> [What is required]: With nothing omitted, transcribe the entries exactly as written.

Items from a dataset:

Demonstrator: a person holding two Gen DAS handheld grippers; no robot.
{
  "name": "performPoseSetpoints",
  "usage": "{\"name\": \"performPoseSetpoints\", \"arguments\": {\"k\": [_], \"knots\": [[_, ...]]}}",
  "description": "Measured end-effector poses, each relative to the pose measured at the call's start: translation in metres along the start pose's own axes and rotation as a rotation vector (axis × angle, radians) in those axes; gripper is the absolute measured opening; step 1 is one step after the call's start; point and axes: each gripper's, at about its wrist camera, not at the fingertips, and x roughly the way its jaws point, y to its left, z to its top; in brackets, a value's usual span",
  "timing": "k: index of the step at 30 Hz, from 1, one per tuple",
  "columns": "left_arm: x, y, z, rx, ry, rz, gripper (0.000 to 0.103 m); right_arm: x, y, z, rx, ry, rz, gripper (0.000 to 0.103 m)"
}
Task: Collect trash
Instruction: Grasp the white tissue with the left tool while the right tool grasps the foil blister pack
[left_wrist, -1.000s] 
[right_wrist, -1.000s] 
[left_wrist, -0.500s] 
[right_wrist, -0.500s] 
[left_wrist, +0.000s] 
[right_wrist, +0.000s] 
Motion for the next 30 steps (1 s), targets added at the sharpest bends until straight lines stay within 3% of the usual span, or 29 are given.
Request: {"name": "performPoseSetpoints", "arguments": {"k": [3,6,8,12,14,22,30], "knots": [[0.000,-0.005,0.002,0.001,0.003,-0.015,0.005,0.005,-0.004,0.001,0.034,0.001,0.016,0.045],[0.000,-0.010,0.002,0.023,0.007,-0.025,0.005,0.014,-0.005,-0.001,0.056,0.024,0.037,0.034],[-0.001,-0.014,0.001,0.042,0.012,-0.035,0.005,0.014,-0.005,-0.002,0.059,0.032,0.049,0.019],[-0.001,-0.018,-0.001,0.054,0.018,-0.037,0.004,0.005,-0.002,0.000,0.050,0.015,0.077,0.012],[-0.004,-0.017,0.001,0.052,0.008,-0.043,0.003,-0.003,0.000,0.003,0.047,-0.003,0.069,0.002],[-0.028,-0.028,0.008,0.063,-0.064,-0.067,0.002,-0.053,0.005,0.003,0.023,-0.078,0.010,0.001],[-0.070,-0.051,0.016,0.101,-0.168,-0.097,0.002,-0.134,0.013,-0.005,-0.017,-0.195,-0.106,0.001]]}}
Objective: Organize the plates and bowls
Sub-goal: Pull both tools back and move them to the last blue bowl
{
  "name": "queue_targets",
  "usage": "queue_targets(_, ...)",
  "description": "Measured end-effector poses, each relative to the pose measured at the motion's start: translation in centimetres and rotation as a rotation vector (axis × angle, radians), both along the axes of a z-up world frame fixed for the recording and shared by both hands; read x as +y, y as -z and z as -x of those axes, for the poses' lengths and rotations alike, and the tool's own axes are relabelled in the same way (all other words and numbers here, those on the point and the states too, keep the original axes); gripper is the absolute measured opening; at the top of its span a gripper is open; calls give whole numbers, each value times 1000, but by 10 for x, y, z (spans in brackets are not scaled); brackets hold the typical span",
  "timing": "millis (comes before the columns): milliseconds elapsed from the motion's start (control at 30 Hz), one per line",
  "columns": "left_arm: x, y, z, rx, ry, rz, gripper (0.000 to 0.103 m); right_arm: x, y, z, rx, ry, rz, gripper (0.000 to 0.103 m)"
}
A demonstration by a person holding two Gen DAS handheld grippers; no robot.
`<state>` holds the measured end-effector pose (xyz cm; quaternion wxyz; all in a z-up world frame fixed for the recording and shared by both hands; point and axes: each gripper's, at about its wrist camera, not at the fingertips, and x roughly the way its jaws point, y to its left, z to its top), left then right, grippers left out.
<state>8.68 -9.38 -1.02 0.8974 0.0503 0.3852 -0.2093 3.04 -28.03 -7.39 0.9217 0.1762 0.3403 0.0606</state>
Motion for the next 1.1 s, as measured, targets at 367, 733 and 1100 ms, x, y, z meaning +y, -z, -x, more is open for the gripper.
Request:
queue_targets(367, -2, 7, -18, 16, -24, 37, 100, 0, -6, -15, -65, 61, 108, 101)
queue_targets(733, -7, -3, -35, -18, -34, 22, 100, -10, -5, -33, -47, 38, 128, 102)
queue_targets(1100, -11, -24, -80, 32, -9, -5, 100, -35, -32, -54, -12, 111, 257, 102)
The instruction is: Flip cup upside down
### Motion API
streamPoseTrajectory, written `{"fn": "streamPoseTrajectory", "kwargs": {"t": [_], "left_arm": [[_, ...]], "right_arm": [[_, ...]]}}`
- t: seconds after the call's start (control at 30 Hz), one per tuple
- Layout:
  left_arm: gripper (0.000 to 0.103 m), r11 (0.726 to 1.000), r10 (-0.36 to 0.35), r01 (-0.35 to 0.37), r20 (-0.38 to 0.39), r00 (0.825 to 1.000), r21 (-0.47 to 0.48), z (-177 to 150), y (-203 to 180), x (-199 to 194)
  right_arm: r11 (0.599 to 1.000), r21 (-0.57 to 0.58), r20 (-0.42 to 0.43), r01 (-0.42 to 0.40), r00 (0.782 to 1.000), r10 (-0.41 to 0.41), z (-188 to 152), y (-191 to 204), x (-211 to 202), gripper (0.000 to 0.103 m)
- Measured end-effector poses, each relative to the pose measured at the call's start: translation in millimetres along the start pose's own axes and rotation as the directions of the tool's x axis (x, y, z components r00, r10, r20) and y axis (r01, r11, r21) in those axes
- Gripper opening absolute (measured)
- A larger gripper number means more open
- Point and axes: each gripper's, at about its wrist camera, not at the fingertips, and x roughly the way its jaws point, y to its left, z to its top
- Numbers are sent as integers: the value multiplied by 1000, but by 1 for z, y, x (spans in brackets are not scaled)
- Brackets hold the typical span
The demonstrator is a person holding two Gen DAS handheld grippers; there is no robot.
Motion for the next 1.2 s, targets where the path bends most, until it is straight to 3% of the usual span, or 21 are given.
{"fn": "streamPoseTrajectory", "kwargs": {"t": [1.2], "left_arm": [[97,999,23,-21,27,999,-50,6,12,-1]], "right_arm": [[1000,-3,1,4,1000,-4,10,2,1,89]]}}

> [Answer section]:
Demonstrator: a person holding two Gen DAS handheld grippers; no robot.
{
  "name": "performPoseSetpoints",
  "usage": "{\"name\": \"performPoseSetpoints\", \"arguments\": {\"k\": [_], \"knots\": [[_, ...]]}}",
  "description": "Measured end-effector poses, each relative to the pose measured at the call's start: translation in metres along the start pose's own axes and rotation as a rotation vector (axis × angle, radians) in those axes; gripper is the absolute measured opening; step 1 is one step after the call's start; point and axes: each gripper's, at about its wrist camera, not at the fingertips, and x roughly the way its jaws point, y to its left, z to its top; in brackets, a value's usual span",
  "timing": "k: index of the step at 30 Hz, from 1, one per tuple",
  "columns": "left_arm: x, y, z, rx, ry, rz, gripper (0.000 to 0.103 m); right_arm: x, y, z, rx, ry, rz, gripper (0.000 to 0.103 m)"
}
Task: Collect trash
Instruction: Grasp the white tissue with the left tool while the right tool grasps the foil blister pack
[left_wrist, -1.000s] 
[right_wrist, -1.000s] 
[left_wrist, -0.500s] 
[right_wrist, -0.500s] 
[left_wrist, +0.000s] 
[right_wrist, +0.000s] 
Motion for the next 30 steps (1 s), targets added at the sharpest bends until straight lines stay within 3% of the usual span, or 29 are given.
Request: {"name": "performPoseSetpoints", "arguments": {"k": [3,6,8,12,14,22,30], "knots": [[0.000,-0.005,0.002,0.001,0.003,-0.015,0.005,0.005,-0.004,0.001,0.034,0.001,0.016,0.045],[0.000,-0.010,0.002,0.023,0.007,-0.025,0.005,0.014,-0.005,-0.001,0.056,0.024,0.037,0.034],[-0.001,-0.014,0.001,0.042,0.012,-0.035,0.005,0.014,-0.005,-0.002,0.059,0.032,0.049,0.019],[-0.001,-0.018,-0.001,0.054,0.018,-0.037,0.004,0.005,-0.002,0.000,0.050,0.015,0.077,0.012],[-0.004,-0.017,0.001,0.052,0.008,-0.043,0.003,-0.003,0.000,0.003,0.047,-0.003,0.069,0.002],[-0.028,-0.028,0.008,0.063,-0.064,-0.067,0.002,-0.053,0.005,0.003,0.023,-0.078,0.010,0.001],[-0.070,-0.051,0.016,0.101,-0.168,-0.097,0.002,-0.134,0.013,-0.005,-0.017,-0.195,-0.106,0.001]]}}
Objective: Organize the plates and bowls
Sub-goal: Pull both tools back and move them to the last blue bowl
{
  "name": "queue_targets",
  "usage": "queue_targets(_, ...)",
  "description": "Measured end-effector poses, each relative to the pose measured at the motion's start: translation in centimetres and rotation as a rotation vector (axis × angle, radians), both along the axes of a z-up world frame fixed for the recording and shared by both hands; read x as +y, y as -z and z as -x of those axes, for the poses' lengths and rotations alike, and the tool's own axes are relabelled in the same way (all other words and numbers here, those on the point and the states too, keep the original axes); gripper is the absolute measured opening; at the top of its span a gripper is open; calls give whole numbers, each value times 1000, but by 10 for x, y, z (spans in brackets are not scaled); brackets hold the typical span",
  "timing": "millis (comes before the columns): milliseconds elapsed from the motion's start (control at 30 Hz), one per line",
  "columns": "left_arm: x, y, z, rx, ry, rz, gripper (0.000 to 0.103 m); right_arm: x, y, z, rx, ry, rz, gripper (0.000 to 0.103 m)"
}
A demonstration by a person holding two Gen DAS handheld grippers; no robot.
`<state>` holds the measured end-effector pose (xyz cm; quaternion wxyz; all in a z-up world frame fixed for the recording and shared by both hands; point and axes: each gripper's, at about its wrist camera, not at the fingertips, and x roughly the way its jaws point, y to its left, z to its top), left then right, grippers left out.
<state>8.68 -9.38 -1.02 0.8974 0.0503 0.3852 -0.2093 3.04 -28.03 -7.39 0.9217 0.1762 0.3403 0.0606</state>
Motion for the next 1.1 s, as measured, targets at 367, 733 and 1100 ms, x, y, z meaning +y, -z, -x, more is open for the gripper.
Request:
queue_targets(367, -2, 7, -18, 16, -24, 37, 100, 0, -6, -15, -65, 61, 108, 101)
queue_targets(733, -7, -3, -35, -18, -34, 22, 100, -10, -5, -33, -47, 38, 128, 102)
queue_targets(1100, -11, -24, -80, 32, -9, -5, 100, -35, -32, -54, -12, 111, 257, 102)
The instruction is: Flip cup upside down
### Motion API
streamPoseTrajectory, written `{"fn": "streamPoseTrajectory", "kwargs": {"t": [_], "left_arm": [[_, ...]], "right_arm": [[_, ...]]}}`
- t: seconds after the call's start (control at 30 Hz), one per tuple
- Layout:
  left_arm: gripper (0.000 to 0.103 m), r11 (0.726 to 1.000), r10 (-0.36 to 0.35), r01 (-0.35 to 0.37), r20 (-0.38 to 0.39), r00 (0.825 to 1.000), r21 (-0.47 to 0.48), z (-177 to 150), y (-203 to 180), x (-199 to 194)
  right_arm: r11 (0.599 to 1.000), r21 (-0.57 to 0.58), r20 (-0.42 to 0.43), r01 (-0.42 to 0.40), r00 (0.782 to 1.000), r10 (-0.41 to 0.41), z (-188 to 152), y (-191 to 204), x (-211 to 202), gripper (0.000 to 0.103 m)
- Measured end-effector poses, each relative to the pose measured at the call's start: translation in millimetres along the start pose's own axes and rotation as the directions of the tool's x axis (x, y, z components r00, r10, r20) and y axis (r01, r11, r21) in those axes
- Gripper opening absolute (measured)
- A larger gripper number means more open
- Point and axes: each gripper's, at about its wrist camera, not at the fingertips, and x roughly the way its jaws point, y to its left, z to its top
- Numbers are sent as integers: the value multiplied by 1000, but by 1 for z, y, x (spans in brackets are not scaled)
- Brackets hold the typical span
The demonstrator is a person holding two Gen DAS handheld grippers; there is no robot.
Motion for the next 1.2 s, targets where the path bends most, until it is straight to 3% of the usual span, or 21 are given.
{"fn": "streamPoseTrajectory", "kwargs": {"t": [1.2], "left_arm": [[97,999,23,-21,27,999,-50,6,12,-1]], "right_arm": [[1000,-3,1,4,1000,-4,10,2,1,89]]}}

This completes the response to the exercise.